The user wants to expand the graph to cover the range 0 (closed throttle) to 100 (full throttle). A transformation is needed to convert the maximum value from 780 to 100, and the minimum value from 117 to 0. With the same transformation the maximum and minimum values to be set will be found. Proceed as follows: DELTA = 1023 * (DESIRED MAXIMUM - DESIRED MINIMUM) / (B – A) therefore: MIN = – A* DELTA /1023 MAX = DELTA + MIN ( attention : MIN will be negative!) For our example:DELTA = 1023 * 100 / (780 – 117) = 154.2964 MIN = – 117 * 154.2964 /1023= –17.64 MAX = 9,053 - 3,75 = 136.65

ƒ

Setting the calculated values as Min and Max in the TPS settings, the graph will be represented between 0 and 100.

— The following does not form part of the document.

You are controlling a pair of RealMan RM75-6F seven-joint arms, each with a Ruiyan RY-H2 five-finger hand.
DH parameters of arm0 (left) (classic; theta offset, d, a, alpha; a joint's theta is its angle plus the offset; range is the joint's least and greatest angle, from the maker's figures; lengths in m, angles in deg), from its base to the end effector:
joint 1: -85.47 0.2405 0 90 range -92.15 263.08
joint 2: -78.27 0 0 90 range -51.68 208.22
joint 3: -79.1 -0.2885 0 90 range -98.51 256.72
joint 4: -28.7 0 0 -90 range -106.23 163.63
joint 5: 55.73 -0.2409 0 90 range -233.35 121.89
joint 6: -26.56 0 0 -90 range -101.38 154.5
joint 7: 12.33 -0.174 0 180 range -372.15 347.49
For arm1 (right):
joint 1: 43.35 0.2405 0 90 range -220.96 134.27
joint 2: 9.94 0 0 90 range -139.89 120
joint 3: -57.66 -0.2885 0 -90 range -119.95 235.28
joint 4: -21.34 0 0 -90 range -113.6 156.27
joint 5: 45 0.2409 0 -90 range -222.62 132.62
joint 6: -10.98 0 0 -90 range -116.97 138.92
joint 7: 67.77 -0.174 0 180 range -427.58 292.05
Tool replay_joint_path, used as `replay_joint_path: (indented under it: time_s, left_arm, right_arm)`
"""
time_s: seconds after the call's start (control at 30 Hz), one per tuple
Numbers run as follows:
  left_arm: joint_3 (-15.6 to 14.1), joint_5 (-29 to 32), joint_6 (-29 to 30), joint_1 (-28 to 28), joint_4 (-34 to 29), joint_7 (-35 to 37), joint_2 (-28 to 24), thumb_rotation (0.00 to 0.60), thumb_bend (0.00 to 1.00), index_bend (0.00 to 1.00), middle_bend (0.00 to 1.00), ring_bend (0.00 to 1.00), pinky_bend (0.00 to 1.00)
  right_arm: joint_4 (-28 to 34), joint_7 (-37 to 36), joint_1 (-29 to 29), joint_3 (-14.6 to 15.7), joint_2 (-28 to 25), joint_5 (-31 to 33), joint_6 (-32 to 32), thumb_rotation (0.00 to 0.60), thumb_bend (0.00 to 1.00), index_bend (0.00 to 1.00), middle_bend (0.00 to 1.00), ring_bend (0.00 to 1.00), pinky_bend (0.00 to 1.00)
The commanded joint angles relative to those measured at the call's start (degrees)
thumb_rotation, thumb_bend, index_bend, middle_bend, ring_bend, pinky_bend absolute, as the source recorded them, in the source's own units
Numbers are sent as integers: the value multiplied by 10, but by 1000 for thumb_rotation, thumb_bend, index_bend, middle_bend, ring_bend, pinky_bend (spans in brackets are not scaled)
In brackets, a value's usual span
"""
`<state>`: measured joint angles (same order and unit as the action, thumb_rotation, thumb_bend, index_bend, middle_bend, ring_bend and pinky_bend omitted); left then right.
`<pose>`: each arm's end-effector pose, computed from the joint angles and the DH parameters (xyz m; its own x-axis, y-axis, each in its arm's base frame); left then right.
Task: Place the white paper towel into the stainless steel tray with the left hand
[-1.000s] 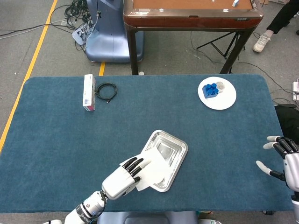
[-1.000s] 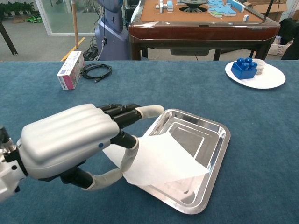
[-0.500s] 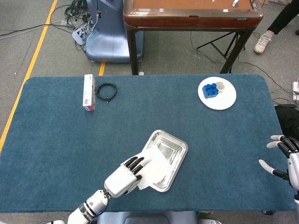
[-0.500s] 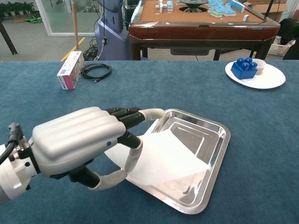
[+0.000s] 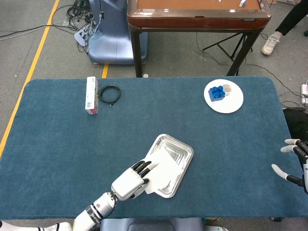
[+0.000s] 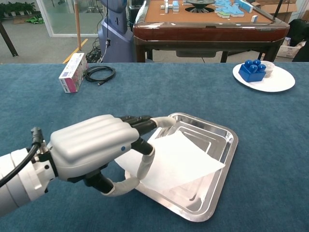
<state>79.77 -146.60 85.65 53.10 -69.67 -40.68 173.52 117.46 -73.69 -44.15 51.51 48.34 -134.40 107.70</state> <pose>-0.0933 0.2404 -0.1046 0.4778 0.2124 0.8524 0.6645 -0.7220 -0.1926 -0.3346 -0.1907 0.2109 0.3284 0.2163 0.9194 -0.9409 -0.0108 0.3386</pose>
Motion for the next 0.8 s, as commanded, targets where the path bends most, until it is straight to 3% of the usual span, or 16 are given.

For all the analog signals there is a checkbox marked “Invert”. This inverts the read values, thus making DANAS to represent ‘MaximumValue – Read Value’ instead of ‘Read Value’. This can be useful in some cases, for example if we use a sensor to measure fork lengthening, the read value will be the lengthening. But if we are interested in shortening, this is the inverted reading and can be obtained by activating “invert”.

-

Gears

Set the gear ratios that identify gears (as in a simple gear counter). These are simply the ratios between Engine Revolutions and Wheel Revolutions for different gears, if these are already known (ATTENTION: to obtain correct measures it is necessary to set the correct pinion teeth number). If the ratios are not known, DANAS offers an utility to calculate the correct settings: FindGears. It is sufficient to select the speed used to sense the rear wheel and press the button “Find gears”. For this to work, a session where all gears have been used for at least 10 seconds each, must have been loaded (we advice to create such a session to be used for this calibration). DANAS will then calculate the correct values. ATTENTION: these settings can be saved in the configuration file, using the Save Settings button. So it is not necessary to repeat the configuration for each telemetry used, but only for different bikes.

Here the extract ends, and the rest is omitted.